CVE-2023-32861: 
NixOS vulnerability analysis and mitigation

CVE-2023-32861 is a security vulnerability discovered in the display component of Android devices using MediaTek chipsets. The vulnerability was disclosed on December 4, 2023, and affects Android versions 12.0 and 13.0. The issue involves an out-of-bounds read vulnerability due to an incorrect bounds check in the display component (MediaTek Bulletin, NVD).

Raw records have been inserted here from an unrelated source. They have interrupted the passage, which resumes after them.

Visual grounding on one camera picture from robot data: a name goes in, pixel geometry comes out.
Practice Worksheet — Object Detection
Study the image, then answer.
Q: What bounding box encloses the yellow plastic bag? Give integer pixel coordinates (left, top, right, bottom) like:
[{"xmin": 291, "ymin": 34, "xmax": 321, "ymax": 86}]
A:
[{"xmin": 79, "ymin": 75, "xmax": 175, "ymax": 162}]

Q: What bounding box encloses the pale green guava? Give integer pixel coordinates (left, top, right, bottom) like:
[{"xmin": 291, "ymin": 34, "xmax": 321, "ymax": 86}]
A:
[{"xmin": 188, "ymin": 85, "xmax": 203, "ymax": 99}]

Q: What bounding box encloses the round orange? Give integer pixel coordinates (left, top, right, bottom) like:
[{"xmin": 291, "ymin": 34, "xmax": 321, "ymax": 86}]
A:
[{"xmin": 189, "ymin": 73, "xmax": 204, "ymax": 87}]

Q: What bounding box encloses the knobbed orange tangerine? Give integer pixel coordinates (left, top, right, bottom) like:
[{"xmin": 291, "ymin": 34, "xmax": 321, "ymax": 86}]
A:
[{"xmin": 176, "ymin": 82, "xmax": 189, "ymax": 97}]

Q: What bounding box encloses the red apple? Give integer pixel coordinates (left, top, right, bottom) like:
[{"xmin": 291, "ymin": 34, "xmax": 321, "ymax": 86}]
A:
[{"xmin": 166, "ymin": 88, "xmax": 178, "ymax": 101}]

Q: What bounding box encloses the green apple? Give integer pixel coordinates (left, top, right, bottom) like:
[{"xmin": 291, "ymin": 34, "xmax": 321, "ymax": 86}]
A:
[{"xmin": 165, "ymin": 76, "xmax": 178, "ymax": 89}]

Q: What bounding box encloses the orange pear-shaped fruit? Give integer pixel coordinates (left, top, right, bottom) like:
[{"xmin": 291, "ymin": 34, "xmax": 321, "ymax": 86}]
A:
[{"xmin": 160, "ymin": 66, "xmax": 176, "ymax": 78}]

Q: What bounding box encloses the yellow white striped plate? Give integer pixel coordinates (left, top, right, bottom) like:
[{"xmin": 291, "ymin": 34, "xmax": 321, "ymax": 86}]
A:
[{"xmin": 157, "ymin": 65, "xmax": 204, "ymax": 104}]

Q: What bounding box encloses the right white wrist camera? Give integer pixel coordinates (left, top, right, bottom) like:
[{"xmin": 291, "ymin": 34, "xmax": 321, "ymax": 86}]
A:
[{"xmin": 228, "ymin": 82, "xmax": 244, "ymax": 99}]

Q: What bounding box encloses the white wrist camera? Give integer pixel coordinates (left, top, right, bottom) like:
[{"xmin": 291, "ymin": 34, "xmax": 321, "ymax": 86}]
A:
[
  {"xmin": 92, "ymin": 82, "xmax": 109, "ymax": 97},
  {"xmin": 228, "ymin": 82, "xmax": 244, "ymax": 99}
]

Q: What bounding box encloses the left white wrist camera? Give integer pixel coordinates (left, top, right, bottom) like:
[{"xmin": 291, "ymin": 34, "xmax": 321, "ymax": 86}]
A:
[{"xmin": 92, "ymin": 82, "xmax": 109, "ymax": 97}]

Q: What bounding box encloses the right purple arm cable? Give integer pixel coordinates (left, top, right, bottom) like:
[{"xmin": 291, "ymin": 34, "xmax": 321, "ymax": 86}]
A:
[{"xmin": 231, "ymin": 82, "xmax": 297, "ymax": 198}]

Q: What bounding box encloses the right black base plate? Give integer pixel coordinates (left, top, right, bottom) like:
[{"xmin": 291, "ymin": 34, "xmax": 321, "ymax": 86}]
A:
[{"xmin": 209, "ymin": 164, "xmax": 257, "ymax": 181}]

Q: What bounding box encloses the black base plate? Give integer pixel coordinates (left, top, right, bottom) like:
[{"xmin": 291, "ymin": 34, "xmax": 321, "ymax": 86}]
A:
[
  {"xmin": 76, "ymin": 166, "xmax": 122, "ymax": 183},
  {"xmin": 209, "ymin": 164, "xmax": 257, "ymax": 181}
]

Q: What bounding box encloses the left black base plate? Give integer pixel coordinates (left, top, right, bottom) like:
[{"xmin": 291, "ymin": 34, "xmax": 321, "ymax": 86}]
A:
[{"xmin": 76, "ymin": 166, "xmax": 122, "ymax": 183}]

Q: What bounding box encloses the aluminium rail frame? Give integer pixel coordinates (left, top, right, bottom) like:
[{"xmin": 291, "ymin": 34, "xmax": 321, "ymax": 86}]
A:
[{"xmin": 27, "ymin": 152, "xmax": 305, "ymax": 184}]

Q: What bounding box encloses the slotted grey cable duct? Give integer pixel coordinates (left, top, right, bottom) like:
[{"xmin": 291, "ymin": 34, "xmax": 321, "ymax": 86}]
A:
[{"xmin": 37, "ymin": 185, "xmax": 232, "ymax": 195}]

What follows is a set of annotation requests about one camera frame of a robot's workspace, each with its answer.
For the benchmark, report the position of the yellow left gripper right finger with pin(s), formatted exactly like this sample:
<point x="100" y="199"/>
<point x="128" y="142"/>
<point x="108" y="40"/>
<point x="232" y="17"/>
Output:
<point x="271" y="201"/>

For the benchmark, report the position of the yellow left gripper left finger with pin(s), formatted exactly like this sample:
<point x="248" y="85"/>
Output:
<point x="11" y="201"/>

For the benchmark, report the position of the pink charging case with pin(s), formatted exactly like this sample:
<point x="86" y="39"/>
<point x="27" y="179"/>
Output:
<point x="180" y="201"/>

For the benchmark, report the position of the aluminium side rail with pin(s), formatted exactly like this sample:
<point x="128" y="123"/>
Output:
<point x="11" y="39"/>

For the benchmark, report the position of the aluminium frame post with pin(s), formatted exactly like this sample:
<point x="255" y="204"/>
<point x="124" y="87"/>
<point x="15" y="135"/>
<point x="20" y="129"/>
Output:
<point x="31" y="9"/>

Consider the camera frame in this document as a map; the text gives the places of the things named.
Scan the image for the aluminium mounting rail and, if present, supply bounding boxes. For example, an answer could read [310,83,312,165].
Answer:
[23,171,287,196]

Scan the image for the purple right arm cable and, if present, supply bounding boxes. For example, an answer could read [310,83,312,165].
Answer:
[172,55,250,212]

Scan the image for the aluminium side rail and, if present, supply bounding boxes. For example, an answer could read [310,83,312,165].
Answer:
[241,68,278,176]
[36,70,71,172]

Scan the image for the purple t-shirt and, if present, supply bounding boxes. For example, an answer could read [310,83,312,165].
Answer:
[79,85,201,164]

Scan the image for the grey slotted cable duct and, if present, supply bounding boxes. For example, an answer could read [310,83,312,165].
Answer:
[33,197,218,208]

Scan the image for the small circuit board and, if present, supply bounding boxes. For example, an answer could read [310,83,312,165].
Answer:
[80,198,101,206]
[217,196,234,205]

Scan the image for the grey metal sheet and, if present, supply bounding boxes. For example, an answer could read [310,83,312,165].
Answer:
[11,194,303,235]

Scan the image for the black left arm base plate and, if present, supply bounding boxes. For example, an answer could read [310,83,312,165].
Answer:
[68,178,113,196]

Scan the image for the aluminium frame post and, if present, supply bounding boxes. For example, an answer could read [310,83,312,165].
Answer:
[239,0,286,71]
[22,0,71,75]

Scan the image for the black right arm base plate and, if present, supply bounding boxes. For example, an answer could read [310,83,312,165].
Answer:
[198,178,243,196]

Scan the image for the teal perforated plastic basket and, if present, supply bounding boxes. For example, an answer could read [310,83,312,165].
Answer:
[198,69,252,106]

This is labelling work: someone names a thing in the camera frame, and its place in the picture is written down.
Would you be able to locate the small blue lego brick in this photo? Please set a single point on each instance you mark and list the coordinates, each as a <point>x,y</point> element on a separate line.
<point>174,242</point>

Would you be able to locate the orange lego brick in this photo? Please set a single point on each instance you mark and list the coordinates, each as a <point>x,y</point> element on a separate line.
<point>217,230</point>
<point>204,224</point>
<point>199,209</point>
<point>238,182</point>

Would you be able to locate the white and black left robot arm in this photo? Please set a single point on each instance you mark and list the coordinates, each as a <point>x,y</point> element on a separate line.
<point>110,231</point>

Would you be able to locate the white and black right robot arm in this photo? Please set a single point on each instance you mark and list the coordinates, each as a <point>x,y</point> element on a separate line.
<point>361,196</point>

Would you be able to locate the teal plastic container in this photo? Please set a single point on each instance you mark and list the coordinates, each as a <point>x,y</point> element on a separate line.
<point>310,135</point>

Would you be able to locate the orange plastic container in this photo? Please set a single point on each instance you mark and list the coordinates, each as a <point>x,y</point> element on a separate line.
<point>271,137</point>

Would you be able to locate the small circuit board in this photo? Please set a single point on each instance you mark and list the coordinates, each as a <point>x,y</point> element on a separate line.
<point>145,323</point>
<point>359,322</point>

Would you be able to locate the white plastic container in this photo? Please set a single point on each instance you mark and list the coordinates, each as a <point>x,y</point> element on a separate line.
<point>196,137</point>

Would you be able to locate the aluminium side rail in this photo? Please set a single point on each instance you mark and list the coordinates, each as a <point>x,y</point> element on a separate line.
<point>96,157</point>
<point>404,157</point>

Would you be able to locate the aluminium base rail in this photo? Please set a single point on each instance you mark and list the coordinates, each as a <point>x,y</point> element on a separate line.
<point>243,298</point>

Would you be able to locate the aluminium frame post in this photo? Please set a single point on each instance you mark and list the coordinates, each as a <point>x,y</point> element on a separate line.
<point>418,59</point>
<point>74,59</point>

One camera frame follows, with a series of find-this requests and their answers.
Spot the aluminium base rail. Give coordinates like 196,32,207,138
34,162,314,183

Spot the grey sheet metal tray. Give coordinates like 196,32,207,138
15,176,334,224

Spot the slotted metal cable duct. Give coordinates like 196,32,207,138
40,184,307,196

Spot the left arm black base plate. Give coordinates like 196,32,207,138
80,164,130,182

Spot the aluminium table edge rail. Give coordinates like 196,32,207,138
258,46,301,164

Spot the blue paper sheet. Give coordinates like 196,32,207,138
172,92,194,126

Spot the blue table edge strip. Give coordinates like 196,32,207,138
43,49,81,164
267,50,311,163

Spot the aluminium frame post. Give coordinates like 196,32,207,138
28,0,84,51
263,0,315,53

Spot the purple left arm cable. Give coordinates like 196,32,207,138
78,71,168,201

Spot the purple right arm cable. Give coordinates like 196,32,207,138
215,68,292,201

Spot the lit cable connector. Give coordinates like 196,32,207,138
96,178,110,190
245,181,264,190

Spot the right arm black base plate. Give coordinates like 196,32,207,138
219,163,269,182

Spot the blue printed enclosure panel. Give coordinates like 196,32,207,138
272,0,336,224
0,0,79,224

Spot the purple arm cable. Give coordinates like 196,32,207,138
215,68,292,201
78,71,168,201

The vulnerability is classified as an out-of-bounds read (CWE-125) vulnerability in the display component. It received a CVSS v3.1 base score of 6.7 (Medium), with the vector string CVSS:3.1/AV:L/AC:L/PR:H/UI:N/S:U/C:H/I:H/A:H. The issue occurs due to an incorrect bounds check implementation that could allow unauthorized memory access (NVD).

If exploited, this vulnerability could lead to local escalation of privilege with System execution privileges needed. The vulnerability requires no user interaction for exploitation, potentially allowing an attacker to gain elevated system access (MediaTek Bulletin).

The vulnerability affects multiple MediaTek chipsets including MT6761, MT6765, MT6768, MT6779, MT6781, MT6785, MT6789, MT6833, MT6835, MT6853, MT6855, MT6873, MT6877, MT6879, MT6883, MT6885, MT6886, MT6889, MT6893, MT6895, MT6983, MT6985, MT8167, MT8168, MT8188, MT8195, MT8673. Device manufacturers have been notified and security patches have been made available (MediaTek Bulletin).